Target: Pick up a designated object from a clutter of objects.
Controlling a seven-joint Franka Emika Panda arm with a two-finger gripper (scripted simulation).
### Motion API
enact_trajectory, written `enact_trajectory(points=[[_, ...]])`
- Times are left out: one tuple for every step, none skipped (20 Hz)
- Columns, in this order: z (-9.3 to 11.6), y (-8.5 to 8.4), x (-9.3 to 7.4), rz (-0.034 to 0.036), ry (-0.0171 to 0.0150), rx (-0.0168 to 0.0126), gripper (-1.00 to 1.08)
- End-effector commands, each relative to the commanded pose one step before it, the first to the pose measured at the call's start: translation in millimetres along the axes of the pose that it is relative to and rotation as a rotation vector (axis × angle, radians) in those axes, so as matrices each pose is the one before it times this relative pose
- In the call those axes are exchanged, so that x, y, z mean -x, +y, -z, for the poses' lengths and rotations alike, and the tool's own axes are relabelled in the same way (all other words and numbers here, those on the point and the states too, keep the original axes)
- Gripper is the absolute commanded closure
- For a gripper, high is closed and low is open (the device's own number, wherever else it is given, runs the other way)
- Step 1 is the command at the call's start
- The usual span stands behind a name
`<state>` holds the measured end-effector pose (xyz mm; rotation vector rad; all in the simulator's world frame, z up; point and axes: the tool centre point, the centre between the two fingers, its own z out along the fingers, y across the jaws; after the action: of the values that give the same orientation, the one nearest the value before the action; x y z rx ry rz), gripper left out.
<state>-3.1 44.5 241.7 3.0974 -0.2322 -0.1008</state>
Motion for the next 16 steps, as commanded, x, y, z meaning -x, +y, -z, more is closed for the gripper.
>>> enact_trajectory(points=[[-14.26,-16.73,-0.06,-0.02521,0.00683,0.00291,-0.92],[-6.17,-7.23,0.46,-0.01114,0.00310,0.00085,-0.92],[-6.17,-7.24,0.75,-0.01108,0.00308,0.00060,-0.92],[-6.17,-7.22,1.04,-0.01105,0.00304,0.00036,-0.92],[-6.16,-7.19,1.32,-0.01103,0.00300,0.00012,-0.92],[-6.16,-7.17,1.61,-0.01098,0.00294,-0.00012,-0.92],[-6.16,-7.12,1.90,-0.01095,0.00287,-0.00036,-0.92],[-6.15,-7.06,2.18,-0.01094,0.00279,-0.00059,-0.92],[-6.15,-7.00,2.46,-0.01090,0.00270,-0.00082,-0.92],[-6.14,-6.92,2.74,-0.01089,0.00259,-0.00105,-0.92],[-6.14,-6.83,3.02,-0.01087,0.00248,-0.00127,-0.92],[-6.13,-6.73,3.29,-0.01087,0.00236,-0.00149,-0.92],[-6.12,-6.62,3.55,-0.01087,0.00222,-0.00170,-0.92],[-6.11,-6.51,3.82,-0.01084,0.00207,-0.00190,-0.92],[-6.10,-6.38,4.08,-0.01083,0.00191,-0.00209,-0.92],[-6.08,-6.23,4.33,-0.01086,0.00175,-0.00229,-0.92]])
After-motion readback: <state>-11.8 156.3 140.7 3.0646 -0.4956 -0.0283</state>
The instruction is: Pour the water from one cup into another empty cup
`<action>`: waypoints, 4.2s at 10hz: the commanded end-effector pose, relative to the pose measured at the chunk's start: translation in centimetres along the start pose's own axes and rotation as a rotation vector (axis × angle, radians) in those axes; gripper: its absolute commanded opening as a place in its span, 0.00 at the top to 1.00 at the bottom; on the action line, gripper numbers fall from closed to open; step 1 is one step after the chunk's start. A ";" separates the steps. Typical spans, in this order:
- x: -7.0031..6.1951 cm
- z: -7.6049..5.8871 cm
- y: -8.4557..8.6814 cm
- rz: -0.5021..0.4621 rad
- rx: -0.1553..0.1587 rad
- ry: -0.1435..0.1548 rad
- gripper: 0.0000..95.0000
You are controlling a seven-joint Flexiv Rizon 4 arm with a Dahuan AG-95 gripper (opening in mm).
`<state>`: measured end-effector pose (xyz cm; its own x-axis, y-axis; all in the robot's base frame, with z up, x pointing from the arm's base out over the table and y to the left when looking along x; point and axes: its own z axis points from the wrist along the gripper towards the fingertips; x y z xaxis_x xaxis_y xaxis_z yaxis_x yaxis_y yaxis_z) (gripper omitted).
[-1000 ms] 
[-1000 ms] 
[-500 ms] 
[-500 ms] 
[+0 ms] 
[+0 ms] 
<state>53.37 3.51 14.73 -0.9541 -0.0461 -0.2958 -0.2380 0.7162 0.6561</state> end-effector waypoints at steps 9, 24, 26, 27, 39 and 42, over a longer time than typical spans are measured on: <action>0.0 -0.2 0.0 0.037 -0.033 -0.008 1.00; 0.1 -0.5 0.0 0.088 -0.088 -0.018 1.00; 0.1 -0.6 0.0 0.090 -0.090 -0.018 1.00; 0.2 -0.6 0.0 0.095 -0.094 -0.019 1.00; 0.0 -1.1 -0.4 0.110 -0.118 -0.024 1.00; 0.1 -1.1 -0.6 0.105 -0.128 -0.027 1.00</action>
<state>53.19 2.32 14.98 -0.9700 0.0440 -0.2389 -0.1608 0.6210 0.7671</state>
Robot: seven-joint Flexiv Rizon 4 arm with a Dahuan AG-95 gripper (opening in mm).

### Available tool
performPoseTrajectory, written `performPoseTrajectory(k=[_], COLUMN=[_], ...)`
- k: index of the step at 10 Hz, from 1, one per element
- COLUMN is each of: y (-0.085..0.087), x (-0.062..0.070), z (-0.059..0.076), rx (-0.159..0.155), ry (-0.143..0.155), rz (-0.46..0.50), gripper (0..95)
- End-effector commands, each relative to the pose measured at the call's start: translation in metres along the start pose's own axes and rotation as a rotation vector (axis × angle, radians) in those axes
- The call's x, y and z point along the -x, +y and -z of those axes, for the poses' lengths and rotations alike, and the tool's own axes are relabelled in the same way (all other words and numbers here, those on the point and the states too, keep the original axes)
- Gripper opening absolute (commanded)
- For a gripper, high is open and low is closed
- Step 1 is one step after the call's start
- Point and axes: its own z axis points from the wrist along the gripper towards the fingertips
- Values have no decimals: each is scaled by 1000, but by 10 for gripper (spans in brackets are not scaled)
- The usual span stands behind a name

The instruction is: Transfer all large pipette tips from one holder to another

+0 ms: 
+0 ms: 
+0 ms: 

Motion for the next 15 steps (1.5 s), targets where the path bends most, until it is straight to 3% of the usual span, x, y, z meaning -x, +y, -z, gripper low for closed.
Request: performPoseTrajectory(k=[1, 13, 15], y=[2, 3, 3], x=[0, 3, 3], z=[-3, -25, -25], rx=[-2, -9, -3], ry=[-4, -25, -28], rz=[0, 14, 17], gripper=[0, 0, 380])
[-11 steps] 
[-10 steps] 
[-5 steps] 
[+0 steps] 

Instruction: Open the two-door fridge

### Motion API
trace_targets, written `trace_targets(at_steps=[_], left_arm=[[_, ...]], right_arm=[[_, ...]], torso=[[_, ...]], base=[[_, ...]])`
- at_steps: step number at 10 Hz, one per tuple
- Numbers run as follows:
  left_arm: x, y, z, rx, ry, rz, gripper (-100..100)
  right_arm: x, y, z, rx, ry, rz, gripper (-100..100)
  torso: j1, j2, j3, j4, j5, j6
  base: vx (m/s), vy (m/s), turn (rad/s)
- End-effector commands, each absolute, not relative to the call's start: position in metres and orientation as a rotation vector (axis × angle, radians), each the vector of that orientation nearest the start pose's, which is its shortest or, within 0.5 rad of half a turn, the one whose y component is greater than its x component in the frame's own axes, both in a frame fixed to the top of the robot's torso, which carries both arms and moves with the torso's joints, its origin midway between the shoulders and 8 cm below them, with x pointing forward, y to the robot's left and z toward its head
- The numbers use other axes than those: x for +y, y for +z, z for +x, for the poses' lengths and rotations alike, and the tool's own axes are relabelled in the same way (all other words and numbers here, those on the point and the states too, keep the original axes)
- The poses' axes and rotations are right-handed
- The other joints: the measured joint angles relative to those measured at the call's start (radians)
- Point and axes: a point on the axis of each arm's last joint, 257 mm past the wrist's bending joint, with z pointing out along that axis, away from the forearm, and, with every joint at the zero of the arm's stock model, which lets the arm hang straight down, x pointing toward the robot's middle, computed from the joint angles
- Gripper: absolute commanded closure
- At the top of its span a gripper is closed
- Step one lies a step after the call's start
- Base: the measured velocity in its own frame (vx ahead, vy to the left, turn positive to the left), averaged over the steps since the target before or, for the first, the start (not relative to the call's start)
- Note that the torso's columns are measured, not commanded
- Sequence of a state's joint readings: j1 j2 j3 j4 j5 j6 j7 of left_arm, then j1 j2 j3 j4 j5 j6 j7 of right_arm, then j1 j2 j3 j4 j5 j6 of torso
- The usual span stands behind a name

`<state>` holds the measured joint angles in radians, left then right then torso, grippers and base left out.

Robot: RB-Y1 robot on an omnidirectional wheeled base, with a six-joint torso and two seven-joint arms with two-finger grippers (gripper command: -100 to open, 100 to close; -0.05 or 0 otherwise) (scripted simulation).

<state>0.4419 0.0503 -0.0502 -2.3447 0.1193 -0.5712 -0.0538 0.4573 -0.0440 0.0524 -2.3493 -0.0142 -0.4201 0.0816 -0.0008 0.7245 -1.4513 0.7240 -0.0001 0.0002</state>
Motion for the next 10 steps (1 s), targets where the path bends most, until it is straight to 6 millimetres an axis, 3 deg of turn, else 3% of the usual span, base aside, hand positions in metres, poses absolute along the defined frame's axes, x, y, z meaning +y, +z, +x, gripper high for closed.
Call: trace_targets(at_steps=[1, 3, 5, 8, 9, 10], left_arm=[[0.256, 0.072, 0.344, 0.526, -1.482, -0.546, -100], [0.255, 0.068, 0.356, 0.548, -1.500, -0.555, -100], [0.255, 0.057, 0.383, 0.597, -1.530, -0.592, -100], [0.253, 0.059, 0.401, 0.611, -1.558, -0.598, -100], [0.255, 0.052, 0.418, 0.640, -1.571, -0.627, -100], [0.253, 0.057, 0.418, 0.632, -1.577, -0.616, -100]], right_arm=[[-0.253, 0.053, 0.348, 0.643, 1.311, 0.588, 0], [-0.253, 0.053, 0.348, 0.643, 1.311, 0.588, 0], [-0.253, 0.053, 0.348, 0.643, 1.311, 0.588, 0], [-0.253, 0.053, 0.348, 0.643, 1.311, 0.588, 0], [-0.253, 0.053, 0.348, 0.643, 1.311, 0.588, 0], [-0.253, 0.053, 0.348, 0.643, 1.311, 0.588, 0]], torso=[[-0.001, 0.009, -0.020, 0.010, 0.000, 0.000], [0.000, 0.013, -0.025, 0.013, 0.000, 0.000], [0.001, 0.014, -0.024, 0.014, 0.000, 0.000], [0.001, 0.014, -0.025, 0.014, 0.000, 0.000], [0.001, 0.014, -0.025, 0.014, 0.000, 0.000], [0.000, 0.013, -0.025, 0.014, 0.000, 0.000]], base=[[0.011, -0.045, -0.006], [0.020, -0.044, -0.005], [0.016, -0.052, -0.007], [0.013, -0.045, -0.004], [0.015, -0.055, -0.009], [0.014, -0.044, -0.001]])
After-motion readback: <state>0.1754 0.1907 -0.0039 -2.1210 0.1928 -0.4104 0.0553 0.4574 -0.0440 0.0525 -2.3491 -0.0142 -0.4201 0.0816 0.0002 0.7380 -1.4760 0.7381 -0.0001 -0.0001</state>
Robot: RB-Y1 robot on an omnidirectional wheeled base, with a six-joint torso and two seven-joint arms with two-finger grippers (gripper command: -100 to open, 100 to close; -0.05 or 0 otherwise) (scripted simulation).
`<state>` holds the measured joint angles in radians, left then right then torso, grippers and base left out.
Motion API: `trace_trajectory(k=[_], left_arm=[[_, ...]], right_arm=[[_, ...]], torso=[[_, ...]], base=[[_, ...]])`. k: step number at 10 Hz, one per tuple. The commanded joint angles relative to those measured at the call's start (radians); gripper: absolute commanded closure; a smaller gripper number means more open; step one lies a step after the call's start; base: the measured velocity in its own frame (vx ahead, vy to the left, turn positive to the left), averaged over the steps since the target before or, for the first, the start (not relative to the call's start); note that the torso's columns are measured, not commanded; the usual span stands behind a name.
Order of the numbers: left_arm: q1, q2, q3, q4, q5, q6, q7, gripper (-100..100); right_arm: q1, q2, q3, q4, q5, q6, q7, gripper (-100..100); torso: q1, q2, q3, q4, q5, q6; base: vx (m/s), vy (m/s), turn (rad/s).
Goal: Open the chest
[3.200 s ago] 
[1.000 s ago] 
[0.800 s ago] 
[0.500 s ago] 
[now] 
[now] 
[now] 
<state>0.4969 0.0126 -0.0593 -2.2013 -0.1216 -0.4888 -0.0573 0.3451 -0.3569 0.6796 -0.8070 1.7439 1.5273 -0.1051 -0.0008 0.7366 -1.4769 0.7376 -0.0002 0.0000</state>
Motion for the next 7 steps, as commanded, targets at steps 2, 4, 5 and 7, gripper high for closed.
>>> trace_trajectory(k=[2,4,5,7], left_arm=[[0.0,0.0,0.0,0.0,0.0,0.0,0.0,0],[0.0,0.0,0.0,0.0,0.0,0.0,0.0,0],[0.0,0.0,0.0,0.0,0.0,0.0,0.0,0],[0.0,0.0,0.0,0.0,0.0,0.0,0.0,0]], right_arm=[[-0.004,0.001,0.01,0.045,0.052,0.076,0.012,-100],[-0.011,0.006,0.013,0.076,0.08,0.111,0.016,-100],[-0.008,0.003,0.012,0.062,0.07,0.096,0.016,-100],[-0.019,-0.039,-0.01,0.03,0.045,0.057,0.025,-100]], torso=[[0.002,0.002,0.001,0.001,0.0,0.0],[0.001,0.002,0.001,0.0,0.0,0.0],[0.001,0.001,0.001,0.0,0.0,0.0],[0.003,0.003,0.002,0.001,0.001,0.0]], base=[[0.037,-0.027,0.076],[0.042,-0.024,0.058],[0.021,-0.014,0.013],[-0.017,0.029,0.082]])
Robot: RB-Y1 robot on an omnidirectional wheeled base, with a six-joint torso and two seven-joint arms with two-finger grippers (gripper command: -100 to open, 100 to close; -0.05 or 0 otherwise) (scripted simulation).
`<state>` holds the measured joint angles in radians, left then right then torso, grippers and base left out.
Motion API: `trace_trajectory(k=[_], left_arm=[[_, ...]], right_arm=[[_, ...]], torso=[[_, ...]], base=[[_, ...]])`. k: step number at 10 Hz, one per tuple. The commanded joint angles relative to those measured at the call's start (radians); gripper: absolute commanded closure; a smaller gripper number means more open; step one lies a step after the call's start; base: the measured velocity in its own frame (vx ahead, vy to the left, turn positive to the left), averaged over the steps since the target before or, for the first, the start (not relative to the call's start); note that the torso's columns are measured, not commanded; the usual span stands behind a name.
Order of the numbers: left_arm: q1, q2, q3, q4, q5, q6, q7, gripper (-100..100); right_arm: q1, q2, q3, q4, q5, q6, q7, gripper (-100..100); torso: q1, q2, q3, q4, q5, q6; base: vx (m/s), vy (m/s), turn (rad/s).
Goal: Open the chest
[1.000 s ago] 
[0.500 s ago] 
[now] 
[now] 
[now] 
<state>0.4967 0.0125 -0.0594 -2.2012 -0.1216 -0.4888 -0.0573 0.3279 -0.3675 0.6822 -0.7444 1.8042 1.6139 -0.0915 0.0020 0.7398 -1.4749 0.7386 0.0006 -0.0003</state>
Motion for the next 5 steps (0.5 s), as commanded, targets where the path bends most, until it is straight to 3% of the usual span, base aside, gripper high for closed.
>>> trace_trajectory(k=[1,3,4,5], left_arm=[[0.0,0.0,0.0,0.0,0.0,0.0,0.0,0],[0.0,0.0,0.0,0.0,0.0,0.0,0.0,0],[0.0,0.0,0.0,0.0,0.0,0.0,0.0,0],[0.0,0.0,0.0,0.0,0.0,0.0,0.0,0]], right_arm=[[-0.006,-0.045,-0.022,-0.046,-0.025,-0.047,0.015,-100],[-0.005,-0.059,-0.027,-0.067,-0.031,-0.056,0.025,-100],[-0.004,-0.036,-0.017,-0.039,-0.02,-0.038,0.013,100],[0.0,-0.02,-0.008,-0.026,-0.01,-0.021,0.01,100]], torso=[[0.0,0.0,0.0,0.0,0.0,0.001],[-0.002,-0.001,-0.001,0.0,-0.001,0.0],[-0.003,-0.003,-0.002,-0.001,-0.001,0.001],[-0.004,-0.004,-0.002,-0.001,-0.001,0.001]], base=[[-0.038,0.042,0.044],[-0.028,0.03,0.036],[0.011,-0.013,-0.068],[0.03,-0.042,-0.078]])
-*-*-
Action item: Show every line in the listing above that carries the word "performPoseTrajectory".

Written answer:
performPoseTrajectory, written `performPoseTrajectory(k=[_], COLUMN=[_], ...)`
Request: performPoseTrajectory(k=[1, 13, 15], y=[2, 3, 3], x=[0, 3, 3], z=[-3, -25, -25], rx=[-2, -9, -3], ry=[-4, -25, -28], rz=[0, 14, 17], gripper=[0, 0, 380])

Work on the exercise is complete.